“Breaking Down” by Meenakshi Bhatt

Meenakshi Bhatt lives in India. She writes a blog on Medium. She likes writing poetry, short stories, and essays. Her short story My Garden was published in Cornice magazine. She has worked as part of the Carbon Almanac Network, a team of creatives and researchers that author Seth Godin created to prepare his latest almanac on environmental issues. 


A Word from the Author:

Caught up in our daily lives, we often do not pay attention to nature and the lessons it can teach us. Now and then, nature displays its immense power and we are forced to take notice. On such a stormy day, I happened to pay attention and learned a valuable lesson. 


Breaking Down

Not long ago, my husband and I were about to go on a morning walk. The sky was overcast with clouds. The rain seemed imminent. However, we told ourselves, “We don’t intend to go far. It looks like we still have a few minutes of dry weather left”. We were wrong.

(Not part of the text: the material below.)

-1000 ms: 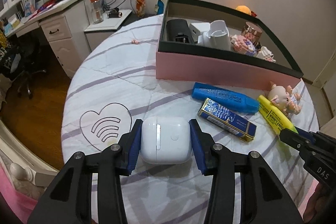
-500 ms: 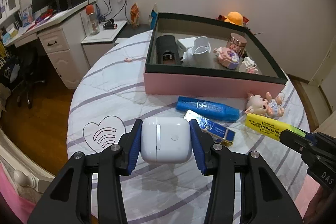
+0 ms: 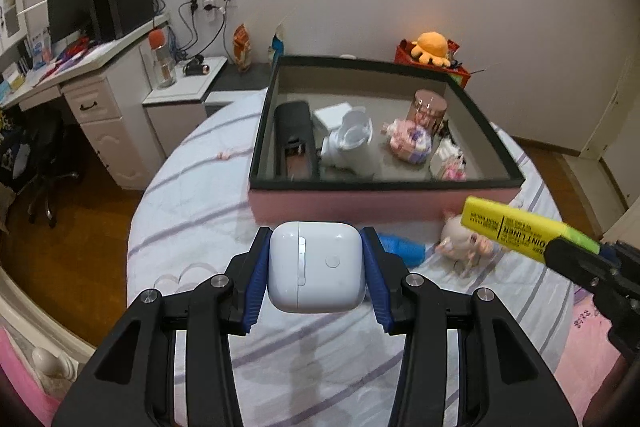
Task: Organize rigid objects
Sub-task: 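Carry the earbuds case into the box with the left gripper while the right gripper drops the highlighter there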
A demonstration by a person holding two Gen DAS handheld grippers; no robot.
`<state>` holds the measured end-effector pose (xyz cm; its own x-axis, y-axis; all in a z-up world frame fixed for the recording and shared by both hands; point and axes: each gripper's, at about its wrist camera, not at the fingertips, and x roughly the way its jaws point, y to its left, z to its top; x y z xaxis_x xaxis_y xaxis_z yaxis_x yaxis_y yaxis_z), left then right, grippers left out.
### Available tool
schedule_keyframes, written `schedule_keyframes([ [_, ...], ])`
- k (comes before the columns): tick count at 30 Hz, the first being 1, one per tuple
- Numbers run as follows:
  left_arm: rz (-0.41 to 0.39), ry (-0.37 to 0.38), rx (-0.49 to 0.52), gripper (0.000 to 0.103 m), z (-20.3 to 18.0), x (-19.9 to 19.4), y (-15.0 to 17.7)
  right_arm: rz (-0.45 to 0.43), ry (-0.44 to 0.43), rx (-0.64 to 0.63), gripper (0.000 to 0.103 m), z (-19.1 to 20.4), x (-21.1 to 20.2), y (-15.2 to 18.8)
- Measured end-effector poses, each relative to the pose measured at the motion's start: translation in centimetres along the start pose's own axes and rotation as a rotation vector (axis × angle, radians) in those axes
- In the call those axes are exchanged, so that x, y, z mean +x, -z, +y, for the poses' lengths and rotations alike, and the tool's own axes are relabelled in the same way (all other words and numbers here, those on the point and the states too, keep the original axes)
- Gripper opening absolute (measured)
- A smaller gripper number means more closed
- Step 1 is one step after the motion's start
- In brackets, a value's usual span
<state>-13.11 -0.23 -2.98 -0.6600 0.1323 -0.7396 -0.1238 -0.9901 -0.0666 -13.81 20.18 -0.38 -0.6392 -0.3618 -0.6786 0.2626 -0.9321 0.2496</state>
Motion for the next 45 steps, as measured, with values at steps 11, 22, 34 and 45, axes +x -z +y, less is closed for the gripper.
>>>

The wind started blowing furiously just as we stepped out into the open. Next came the rain. We retreated to the safety of our apartment complex. The stairs in our apartment complex are partially shielded from the elements and afford a clear view of the outside. We sat on the stairs and watched the wind perform it’s frenzied dance.

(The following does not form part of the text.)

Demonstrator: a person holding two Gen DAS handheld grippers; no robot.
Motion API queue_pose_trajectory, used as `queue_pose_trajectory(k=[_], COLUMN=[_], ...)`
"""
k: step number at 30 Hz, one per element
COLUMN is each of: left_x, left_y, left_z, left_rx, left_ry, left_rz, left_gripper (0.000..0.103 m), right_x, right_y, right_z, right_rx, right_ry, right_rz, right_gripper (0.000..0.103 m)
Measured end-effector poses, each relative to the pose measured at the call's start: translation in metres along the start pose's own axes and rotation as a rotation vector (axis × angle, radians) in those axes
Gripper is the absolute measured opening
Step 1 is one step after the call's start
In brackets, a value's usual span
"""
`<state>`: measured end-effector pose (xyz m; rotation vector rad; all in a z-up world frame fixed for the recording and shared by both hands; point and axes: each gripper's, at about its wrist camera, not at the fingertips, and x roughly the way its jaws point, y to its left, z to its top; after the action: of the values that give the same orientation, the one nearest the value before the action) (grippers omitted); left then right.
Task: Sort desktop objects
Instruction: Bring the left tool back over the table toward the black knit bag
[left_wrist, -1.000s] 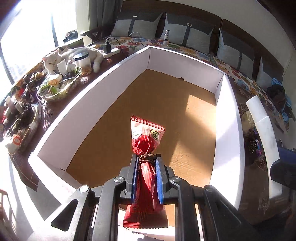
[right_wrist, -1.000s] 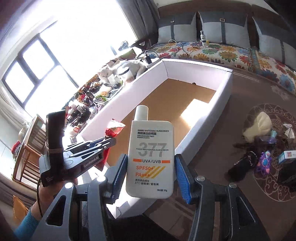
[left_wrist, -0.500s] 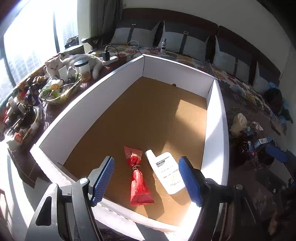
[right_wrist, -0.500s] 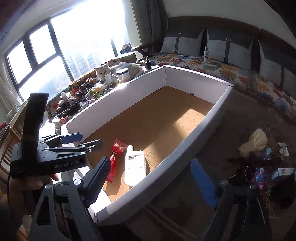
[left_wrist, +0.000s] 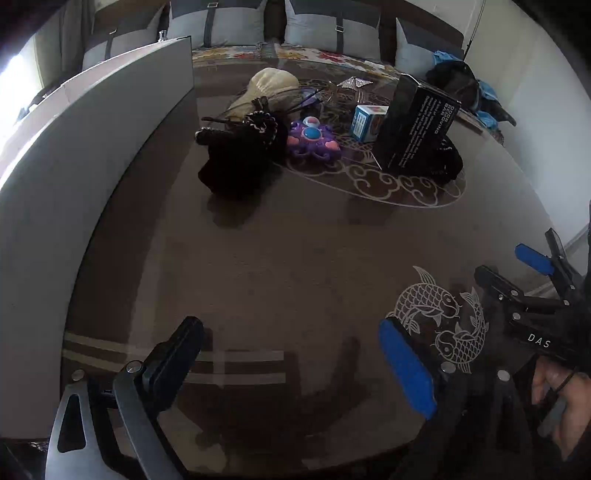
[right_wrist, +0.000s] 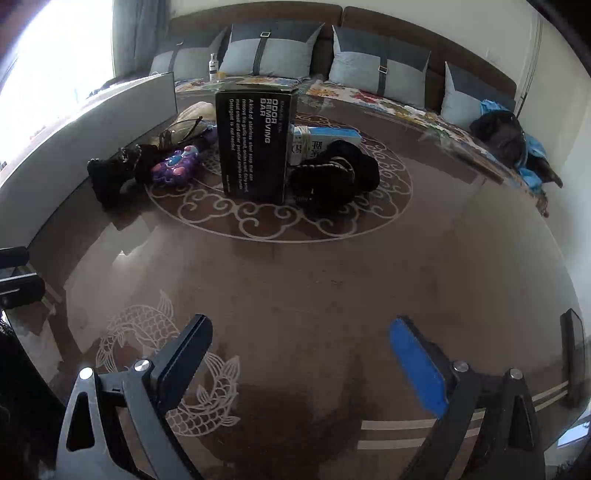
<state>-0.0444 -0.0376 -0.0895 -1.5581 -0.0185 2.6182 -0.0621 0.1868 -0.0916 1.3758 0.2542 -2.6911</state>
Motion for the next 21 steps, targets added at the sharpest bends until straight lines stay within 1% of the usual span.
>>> queue_pose_trajectory(k=[1, 3, 4, 9, 11, 15, 17, 21], left_x=[0.005, 0.014, 0.019, 0.04, 0.047, 0.056, 0.058, 0.061], left_y=[-0.01, -0.022, -0.025, -0.031, -0.033, -0.033, -0.033, -0.032], left_z=[0.004, 0.016, 0.023, 0.06, 0.071, 0.086, 0.091, 0.097], left_rx=[0.033, 0.055, 0.048, -0.003, -0.003, 0.01, 0.015, 0.017], left_ry=[-0.024, -0.043, -0.045, -0.057, -0.071, -0.107, -0.121, -0.12], left_rz=[0.042, 0.041, 0.043, 0.071, 0.071, 0.064, 0.061, 0.058], left_gripper=[0.097, 0.099, 0.102, 0.103, 0.103, 0.103, 0.103, 0.103], right_x=[0.004, 0.01, 0.014, 0.035, 0.044, 0.046, 0.045, 0.045], right_y=[-0.007, -0.016, -0.019, -0.026, -0.031, -0.033, -0.031, -0.03], right_z=[0.0, 0.002, 0.007, 0.029, 0.034, 0.033, 0.033, 0.034], right_rx=[0.015, 0.028, 0.028, 0.018, 0.026, 0.019, 0.022, 0.025], right_ry=[0.015, 0.036, 0.043, 0.046, 0.049, 0.004, 0.002, -0.001], right_rz=[0.007, 0.014, 0.016, 0.055, 0.088, 0.09, 0.086, 0.085], right_gripper=[0.097, 0.097, 0.097, 0.103, 0.103, 0.103, 0.103, 0.103])
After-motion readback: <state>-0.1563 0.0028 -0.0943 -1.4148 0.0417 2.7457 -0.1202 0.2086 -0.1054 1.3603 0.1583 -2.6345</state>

The wind whipped the trees around. The branches of some trees broke and some others came perilously close to losing a part of their foliage. In the sky, the clouds blew past at an unusually rapid rate. Sitting where we were, we were not in danger but the gods were certainly making themselves visible and audible. That experience got me thinking about the way nature does its housekeeping. Things that get too big to be managed are broken down to a manageable size, time and time again.

Why doesn’t nature endow us, humans, with the same capacity to intermittently shed our excessive burdens? Why are we obsessed with incessant growth and constant productivity?

It is not nature that is to blame.

We, too, get tired of the daily grind. We, too, get exhausted from jobs that appear repetitive and meaningless. We have just lost the ability to pick up these cues. All our lives we have been swamped by messages that exhort us to keep going at any cost. We have been told we can do anything if we try hard enough. In this modern way of living, there is neither the time nor the inclination to listen to the voice of nature.

We work even when we are tired. We use stimulants to stay awake far longer than our body would allow us. We eat beyond fullness. We exercise despite the pain. We continue to remain in jobs and relationships that make us feel unsafe and exhausted.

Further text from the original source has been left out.